HONOLULU - A federal regulator this week said interest rate and liquidity risk in bank securities portfolios is concentrated in community banks, not large regional banks.

Douglas Harris, a senior official at the Office of the Comptroller of the Currency, said the banks with the most serious problems in these areas are almost all banks with less than $1 billion of assets.

He intimated that a number of community banks, if their securities portfolios were marked to market, would be insolvent today. He declined to name the banks or say how many there are.

"The biggest problems we see are at community banks," said Mr. Harris, who is responsible for developing safety and soundness procedures for bank investment practices. "The banks that we are watching most closely are community banks."

Mr. Harris said that of the 780 banks in the 1st District, which includes the Northeast, 60 banks had structured notes equal to 100% of their equity, another 33 banks had a concentration of 100% to 200% of their equity, and one had a concentration equal to 400% of its equity.

Despite these significant interest rate-related problems, Mr. Harris stressed that the his office doesn't intend to take any direct action against the banks.

"We realize we're in an interest-rate cycle," he said. "The biggest problem these banks have in the short run is liquidity."

But Mr. Harris said the OCC has "increased concern" over the interest rate risk in many small banks. When interest rates rose last year, many lower-yielding securities plummeted in value. And with the rise in the use of derivatives, he said, many small banks did not fully understand the risk involved.

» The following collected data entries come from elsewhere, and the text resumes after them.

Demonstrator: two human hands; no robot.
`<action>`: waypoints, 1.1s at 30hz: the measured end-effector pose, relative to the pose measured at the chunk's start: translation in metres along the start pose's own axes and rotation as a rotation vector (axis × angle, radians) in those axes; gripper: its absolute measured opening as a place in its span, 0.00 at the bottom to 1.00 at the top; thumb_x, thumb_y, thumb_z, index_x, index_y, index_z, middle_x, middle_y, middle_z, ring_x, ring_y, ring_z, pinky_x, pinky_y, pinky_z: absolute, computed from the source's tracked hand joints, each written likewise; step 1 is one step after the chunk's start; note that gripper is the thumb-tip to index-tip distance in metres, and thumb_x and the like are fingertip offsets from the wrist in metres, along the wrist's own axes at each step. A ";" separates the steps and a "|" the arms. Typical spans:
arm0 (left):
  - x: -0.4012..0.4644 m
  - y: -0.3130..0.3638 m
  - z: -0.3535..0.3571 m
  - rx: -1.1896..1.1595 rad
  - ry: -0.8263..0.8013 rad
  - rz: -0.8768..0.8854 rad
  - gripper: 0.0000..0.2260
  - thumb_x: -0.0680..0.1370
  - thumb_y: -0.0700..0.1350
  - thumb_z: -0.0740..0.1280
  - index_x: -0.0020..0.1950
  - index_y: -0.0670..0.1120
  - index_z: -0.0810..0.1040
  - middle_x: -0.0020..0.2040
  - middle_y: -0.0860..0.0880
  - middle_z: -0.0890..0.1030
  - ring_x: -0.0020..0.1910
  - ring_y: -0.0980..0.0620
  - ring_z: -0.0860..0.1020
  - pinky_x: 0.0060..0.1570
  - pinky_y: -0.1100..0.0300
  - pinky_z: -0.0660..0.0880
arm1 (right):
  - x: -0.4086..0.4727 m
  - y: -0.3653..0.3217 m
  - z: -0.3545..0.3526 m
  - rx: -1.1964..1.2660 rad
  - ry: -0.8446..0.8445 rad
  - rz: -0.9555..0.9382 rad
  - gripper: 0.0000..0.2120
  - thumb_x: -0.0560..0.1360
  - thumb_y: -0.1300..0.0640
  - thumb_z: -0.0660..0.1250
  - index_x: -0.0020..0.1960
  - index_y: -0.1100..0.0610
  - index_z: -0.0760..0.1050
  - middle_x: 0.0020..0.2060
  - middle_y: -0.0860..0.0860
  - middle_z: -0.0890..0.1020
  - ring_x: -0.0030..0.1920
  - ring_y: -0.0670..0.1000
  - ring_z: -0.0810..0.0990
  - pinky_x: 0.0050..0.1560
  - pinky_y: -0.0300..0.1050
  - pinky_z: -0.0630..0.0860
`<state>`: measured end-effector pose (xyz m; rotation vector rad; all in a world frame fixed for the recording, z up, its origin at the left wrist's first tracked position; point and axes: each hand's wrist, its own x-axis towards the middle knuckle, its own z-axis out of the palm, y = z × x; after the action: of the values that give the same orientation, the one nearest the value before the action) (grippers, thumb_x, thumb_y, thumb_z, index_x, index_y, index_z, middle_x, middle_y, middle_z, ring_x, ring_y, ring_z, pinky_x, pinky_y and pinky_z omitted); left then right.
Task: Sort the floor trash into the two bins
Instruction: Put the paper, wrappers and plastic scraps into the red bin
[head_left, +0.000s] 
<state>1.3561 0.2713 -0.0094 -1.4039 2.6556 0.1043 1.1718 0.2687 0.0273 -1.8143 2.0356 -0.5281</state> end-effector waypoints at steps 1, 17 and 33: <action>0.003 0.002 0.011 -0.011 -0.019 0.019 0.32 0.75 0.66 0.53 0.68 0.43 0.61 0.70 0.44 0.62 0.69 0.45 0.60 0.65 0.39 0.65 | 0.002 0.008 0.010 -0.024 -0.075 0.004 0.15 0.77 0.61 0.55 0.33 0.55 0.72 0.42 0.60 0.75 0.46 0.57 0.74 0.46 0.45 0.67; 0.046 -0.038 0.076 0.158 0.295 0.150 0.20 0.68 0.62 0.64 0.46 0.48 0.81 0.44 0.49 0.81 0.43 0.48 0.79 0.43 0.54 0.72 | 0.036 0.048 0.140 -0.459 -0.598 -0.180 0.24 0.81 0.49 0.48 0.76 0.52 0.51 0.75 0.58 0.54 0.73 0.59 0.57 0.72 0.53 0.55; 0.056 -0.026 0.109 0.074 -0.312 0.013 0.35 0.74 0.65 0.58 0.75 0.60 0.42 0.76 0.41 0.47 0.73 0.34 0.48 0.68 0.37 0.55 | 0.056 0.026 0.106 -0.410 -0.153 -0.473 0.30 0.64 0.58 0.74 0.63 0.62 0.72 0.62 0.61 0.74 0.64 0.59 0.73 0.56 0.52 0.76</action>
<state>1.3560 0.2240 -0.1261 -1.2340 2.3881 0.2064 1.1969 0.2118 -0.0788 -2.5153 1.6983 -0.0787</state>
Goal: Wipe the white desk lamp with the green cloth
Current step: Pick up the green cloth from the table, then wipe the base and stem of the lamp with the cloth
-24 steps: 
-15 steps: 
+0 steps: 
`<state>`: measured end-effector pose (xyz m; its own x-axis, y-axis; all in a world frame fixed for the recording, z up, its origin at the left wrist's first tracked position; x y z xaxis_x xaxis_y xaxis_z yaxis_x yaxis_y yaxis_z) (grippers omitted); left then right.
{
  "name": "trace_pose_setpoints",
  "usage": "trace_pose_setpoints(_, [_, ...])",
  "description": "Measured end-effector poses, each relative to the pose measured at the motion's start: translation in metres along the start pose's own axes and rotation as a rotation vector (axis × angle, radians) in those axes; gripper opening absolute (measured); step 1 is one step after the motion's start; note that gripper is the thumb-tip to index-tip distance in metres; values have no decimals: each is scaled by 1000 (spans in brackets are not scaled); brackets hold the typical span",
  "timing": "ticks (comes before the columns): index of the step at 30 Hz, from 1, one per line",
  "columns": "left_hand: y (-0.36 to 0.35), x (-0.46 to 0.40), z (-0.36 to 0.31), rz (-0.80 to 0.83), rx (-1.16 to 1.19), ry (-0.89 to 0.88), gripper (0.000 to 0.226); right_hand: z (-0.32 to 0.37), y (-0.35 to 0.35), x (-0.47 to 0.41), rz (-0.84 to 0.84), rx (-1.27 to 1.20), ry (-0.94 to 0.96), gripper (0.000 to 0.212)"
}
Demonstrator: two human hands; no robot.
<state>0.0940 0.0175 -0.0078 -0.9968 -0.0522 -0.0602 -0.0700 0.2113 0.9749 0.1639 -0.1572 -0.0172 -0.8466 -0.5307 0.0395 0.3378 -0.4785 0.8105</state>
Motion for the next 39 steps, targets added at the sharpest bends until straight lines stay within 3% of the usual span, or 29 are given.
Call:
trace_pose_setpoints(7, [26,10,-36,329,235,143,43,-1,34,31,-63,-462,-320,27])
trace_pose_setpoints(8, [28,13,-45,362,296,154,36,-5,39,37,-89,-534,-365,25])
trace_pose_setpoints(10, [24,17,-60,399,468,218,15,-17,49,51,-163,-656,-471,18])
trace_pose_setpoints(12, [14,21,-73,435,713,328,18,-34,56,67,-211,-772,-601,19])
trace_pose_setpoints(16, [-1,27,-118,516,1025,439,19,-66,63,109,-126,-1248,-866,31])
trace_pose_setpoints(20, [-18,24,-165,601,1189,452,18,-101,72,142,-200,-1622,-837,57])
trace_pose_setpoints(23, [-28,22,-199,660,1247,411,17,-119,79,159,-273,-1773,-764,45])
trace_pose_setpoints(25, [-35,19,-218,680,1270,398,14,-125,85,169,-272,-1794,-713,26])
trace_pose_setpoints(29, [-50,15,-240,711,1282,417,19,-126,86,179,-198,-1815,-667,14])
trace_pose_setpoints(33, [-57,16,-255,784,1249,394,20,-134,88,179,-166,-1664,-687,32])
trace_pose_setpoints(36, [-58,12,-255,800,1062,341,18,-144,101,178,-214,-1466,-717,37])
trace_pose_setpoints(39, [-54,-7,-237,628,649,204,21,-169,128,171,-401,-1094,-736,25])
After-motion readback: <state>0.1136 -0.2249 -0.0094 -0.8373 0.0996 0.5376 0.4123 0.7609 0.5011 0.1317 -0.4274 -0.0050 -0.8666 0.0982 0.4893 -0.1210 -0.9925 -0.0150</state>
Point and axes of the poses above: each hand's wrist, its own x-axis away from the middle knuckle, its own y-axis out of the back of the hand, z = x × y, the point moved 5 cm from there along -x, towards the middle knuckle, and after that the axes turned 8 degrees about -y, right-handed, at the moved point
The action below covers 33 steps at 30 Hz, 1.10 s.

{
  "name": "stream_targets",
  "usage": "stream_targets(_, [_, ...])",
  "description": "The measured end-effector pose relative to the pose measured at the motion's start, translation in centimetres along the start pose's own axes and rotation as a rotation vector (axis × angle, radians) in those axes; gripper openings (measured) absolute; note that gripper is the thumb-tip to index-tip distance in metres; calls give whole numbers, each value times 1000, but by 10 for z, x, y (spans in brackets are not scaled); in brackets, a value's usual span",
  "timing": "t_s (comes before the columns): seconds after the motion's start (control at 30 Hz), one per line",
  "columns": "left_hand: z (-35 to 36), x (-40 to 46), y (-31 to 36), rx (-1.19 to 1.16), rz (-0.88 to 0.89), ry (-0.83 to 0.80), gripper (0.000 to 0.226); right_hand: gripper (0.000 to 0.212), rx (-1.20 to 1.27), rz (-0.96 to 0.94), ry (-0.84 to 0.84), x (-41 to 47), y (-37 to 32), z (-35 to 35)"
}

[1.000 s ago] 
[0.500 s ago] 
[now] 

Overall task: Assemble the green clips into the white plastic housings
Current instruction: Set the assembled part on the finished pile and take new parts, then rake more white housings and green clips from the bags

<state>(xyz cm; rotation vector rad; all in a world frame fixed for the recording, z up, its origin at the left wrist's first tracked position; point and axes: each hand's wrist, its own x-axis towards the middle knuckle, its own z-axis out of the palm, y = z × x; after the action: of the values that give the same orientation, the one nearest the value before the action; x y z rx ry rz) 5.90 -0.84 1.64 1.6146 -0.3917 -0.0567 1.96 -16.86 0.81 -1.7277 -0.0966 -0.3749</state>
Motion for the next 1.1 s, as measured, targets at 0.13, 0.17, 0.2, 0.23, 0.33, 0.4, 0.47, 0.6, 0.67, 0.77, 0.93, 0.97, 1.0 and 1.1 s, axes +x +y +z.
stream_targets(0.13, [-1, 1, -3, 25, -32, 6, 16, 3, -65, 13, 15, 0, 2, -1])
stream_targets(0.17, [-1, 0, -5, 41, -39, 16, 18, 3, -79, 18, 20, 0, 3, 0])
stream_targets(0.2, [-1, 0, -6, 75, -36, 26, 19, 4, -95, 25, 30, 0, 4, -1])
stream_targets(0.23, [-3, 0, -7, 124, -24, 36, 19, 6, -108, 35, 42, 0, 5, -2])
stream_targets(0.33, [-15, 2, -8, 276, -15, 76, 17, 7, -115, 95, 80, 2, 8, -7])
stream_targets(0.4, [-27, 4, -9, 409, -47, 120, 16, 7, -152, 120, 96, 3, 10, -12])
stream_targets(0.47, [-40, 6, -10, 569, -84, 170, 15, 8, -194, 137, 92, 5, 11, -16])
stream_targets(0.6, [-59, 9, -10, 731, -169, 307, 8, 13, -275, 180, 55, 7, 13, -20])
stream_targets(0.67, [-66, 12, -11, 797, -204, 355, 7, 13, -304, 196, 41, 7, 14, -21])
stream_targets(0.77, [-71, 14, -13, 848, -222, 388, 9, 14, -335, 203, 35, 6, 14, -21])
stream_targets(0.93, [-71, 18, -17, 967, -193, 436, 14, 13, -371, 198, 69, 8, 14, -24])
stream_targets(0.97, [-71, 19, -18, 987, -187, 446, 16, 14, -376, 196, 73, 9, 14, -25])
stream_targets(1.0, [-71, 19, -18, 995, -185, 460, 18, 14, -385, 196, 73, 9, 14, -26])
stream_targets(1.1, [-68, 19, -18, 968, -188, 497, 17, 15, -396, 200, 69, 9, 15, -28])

He cited a New York community bank whose interest-rate-related losses equalled 25% of its equity. As an example of small banks buying derivatives they don't fully understand, he said a Texas bank took a significant hit on a transaction that was tied to both the German mark and the Spanish peseta.

"The institutions that we are watching most closely are not those with a large transaction book," he said. "They are those with complex transactions where managers don't necessarily understand the risk."

He described this as "intellectual risk," where the people responsible for identifying and understanding the risk - the board and senior managers - have significantly less knowledge of the transactions than those who actually do the trading.